Static Analysis: some UI ideas

Tue Feb 5 12:02:36 UTC 2013

On Monday 04 February 2013 22:37:45 David Malcolm wrote:
> Content-addressed storage: they're named by SHA-1 sum of their contents,
> similar to how git does it, so if the bulk of the files don't change,
> they have the same SHA-1 sum and are only stored once.  See e.g.:
> http://fedorapeople.org/~dmalcolm/static-analysis/2013-01-30/python-ethtool
> -0.7-4.fc19.src.rpm/static-analysis/sources/ I probably should gzip them as
>  well.

This can indeed save some space.  I really like the idea.  Maybe using a true 
git store would give you additional reduction of space requirements thanks to 
using the delta compression.

> Currently it's capturing all C files that have GCC invoked on them, or
> are mentioned in a warning (e.g. a .h file with an inline function with
> a bug).  I could tweak things so it only captures files that are
> mentioned in a warning.

But then you would be no longer able to provide the context.  If the error 
trace goes through a function foo() defined in another module of the same 
package, the user needs to look at its definition to confirm/waive the defect.

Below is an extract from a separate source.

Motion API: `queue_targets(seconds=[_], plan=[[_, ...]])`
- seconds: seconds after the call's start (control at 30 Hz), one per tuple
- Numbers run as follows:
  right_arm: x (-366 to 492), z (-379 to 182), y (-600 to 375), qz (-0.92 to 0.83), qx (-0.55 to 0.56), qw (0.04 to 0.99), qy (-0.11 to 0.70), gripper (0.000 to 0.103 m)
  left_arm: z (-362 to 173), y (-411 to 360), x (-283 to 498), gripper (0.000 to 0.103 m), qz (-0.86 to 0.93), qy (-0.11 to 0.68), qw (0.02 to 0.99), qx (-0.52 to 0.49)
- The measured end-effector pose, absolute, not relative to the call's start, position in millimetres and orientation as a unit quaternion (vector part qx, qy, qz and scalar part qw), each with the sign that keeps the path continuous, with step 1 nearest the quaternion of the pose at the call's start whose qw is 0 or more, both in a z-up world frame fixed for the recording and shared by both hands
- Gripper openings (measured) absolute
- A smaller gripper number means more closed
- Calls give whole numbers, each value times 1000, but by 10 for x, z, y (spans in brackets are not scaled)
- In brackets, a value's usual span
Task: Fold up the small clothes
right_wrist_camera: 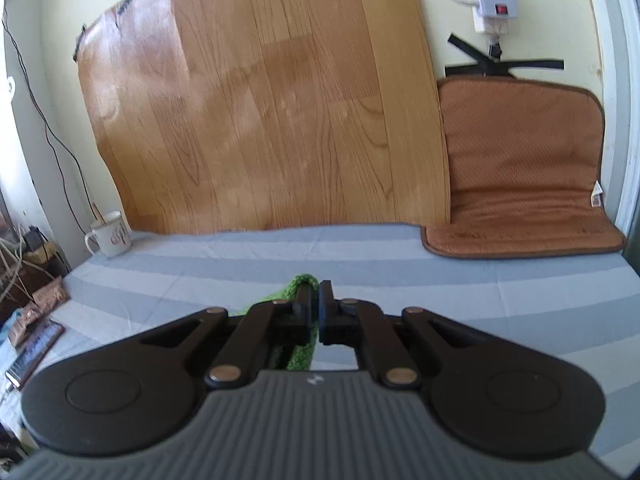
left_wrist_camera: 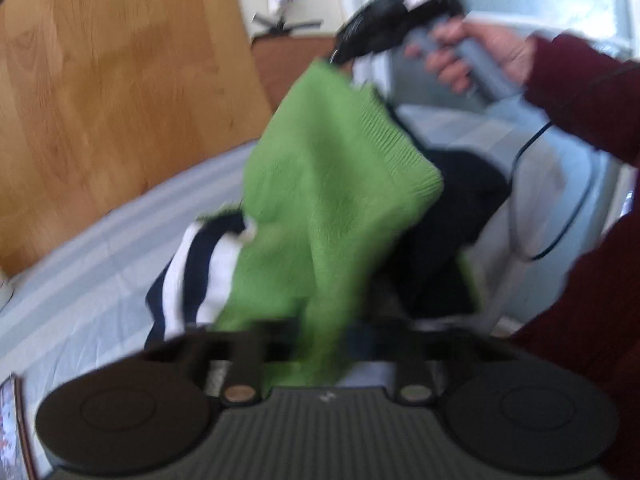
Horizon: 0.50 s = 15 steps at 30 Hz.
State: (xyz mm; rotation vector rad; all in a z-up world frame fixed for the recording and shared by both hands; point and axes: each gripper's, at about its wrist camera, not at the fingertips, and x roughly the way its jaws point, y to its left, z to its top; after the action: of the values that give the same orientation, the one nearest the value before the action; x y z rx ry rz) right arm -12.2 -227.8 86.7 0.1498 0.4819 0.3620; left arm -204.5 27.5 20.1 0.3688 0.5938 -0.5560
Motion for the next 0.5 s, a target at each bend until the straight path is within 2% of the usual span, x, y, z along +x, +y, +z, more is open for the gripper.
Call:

> I guess the issue is: where do you store the knowledge about good vs bad
> warnings?   My plan was to store it server-side.  But we could generate
> summaries and have them available client-side.  For example, if, say
> cppcheck's "useClosedFile" test has generated 100 issues of which 5 have
> received human attention: 1 has been marked as a true positive, and 4
> has been marked as false positives.  We could then say ("cppcheck",
> "useClosedFile") has a signal:noise ratio of 1:4.   We could then
> generate a summary of these (tool, testID) ratios for use by clients,
> which could then a user-configurable signal:noise threshold, so you can
> say: "only show me results from tests that achieve 1:2 or better".

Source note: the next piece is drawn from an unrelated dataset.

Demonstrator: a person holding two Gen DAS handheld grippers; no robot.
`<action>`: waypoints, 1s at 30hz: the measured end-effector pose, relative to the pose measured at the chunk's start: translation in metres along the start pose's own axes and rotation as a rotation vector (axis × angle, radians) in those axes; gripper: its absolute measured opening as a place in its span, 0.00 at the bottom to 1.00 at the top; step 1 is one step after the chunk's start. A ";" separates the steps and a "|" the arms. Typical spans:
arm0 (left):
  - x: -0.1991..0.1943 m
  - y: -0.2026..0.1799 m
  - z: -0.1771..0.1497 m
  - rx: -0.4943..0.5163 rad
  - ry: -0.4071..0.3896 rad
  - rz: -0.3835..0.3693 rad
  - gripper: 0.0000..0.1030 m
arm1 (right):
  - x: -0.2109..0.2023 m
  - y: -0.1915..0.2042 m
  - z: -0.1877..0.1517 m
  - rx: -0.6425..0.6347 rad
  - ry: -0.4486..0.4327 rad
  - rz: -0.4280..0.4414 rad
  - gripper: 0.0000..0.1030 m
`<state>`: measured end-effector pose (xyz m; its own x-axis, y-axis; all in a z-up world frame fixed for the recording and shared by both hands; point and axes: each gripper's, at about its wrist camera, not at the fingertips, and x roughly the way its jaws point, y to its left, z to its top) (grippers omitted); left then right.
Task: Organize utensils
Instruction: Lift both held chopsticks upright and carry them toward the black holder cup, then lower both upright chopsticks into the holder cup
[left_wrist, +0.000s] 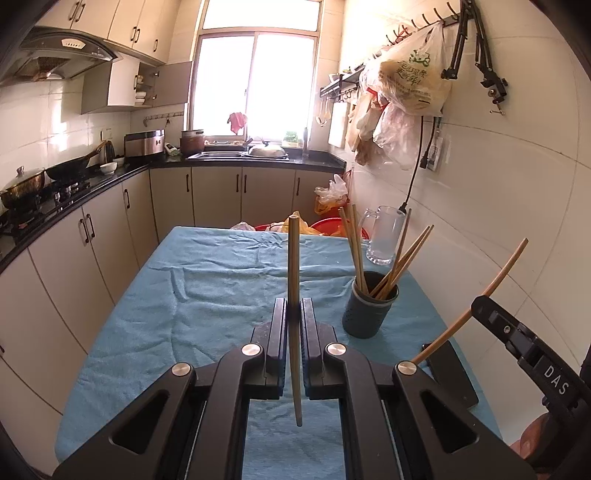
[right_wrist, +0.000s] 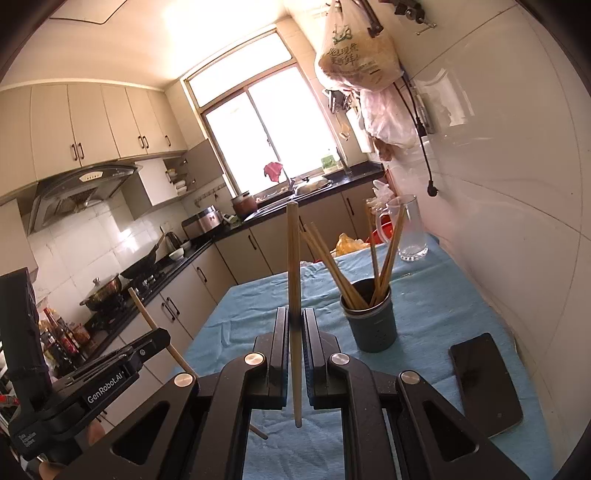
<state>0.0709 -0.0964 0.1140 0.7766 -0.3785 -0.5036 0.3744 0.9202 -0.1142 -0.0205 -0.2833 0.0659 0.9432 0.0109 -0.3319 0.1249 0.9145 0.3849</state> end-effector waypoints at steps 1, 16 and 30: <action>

I did not realize you mean auto-filtering based on statistics form user's 
input.  Then maintaining the statistics at the server sounds as a good idea.  
Being able to export a text file with scores per checker should be just fine 
for the command-line tools.  We will see if the statistics from user's input 
could be used as a reliable criterion.  The problem is that some defects
tend to be classified incorrectly without a deeper analysis of the report
(and code).

> > The limitation of javascript-based UIs is that they are read-only.  Some
> > developers prefer to go through the defects using their own environment
> > (eclipse, vim, emacs, ...) rather than a web browser so that they can fix
> > them immediately.  We should support both approaches I guess.
> 
> Both approaches.  What we could do is provide a tool ("fedpkg
> get-errors" ?)  that captures the errors in the same output format as
> gcc.  That way if you run it from say gcc, the *compilation* buffer has
> everything in the right format, and emacs' goto-next-error stuff works.

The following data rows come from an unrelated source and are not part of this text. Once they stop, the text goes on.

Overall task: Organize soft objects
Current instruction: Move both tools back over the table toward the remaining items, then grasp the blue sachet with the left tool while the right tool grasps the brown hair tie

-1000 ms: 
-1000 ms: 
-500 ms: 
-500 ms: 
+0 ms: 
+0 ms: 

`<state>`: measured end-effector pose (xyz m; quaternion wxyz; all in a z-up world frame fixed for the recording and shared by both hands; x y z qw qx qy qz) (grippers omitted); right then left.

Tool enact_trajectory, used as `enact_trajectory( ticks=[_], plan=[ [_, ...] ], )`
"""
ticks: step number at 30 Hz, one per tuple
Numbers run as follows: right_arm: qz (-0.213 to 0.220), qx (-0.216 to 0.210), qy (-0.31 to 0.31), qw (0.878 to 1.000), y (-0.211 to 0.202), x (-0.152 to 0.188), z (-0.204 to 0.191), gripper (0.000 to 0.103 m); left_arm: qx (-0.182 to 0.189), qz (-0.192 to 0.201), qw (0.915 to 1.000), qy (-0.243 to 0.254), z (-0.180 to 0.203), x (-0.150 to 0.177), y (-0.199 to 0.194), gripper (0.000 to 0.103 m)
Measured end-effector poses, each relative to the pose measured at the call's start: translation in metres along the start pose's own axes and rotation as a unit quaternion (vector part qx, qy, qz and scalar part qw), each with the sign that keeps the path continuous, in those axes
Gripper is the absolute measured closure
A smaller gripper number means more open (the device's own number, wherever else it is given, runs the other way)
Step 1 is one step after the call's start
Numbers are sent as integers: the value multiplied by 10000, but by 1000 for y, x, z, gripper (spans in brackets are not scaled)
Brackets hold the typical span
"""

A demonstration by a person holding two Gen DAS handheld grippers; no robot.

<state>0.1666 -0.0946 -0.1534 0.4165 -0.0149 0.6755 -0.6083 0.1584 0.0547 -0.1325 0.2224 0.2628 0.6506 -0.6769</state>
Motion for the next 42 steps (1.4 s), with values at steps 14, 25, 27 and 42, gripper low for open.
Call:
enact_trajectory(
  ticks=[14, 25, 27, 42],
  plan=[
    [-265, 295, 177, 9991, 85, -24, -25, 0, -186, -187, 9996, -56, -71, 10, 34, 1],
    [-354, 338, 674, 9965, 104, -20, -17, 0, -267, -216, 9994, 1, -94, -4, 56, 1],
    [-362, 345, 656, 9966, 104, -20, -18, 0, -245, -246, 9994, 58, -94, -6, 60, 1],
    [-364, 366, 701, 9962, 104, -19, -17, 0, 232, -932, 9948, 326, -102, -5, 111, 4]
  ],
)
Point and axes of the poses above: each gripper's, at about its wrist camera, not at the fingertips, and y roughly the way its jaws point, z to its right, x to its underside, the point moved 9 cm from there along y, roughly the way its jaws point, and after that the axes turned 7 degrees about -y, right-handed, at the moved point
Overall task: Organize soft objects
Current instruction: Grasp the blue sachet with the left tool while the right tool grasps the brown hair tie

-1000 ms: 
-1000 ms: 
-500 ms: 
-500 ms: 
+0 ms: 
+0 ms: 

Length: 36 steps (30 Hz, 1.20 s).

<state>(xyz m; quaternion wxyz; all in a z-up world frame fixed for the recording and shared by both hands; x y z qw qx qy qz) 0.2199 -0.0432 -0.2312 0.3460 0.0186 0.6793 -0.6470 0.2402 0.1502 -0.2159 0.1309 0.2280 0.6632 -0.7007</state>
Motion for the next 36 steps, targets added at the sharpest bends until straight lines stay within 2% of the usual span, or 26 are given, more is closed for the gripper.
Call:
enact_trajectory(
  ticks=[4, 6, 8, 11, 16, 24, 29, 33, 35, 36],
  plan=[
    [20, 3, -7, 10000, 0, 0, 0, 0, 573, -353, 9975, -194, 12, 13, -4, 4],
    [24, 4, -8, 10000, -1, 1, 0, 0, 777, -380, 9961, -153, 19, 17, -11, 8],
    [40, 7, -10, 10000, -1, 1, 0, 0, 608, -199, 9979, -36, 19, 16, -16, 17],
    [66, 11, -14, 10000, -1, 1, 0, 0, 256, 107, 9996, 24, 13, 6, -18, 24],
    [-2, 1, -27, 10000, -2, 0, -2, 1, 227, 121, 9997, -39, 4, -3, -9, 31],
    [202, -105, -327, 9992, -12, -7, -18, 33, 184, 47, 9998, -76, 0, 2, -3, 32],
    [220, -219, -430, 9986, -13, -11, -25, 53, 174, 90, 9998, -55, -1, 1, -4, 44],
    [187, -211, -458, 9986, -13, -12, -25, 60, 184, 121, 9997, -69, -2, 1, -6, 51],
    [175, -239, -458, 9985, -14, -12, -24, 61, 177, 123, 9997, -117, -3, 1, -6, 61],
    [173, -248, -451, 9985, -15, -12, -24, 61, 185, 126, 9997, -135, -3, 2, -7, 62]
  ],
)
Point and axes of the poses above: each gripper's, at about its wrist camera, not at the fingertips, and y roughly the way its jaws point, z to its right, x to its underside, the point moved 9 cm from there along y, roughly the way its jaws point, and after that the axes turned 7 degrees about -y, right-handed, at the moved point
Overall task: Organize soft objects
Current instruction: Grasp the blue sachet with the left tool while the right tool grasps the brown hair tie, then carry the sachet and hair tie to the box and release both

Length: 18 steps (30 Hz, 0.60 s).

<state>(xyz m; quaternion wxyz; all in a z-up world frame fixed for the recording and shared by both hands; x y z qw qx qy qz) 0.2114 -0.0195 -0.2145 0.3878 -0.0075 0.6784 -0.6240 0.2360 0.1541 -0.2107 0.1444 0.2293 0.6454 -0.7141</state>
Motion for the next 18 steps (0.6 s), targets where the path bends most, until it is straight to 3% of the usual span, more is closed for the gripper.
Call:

'fedpkg foo' is probably overkill at this point.  My concern was rather that 
we should not so much rely on the web server/browser approach in the first 
place.  I would like to have most of the equipment working just from terminal 
without any server or browser.  Any server solution can be then easily built 
on top of it.

> Currently it's matching on 4 things:
> * by name of test tool (e.g. "clang-analyzer")

+ the class of defect?  e.g. "useClosedFile" in your example above...

> * by filename of C file within the tarball (so e.g.
> '/builddir/build/BUILD/python-ethtool-0.7/python-ethtool/etherinfo.c'
> becomes 'python-ethtool/etherinfo.c', allowing different versions to be
> compared)

With some part of the path or just base name?

> * function name (or None)

You want to work with full signatures if you are going to support overloaded 
functions/methods in C++.

> * text of message

The messages cannot be checked for exact match in certain cases.  Have a look 
at the rules we use in csdiff for the text messages:

http://git.fedorahosted.org/cgit/codescan-diff.git/plain/csfilter.cc

> See "make-comparative-report.py:ComparativeIssues" in
> https://github.com/fedora-static-analysis/mock-with-analysis/blob/master/re
> ports/make-comparative-report.py

Actually my comment was not about the matching algorithm, but about the way 
you present the comparative results.  The UI is based on comparing a pair of 
source files.  In many cases you will fail to find a proper pairing of source 
files between two versions of a package.

Kamil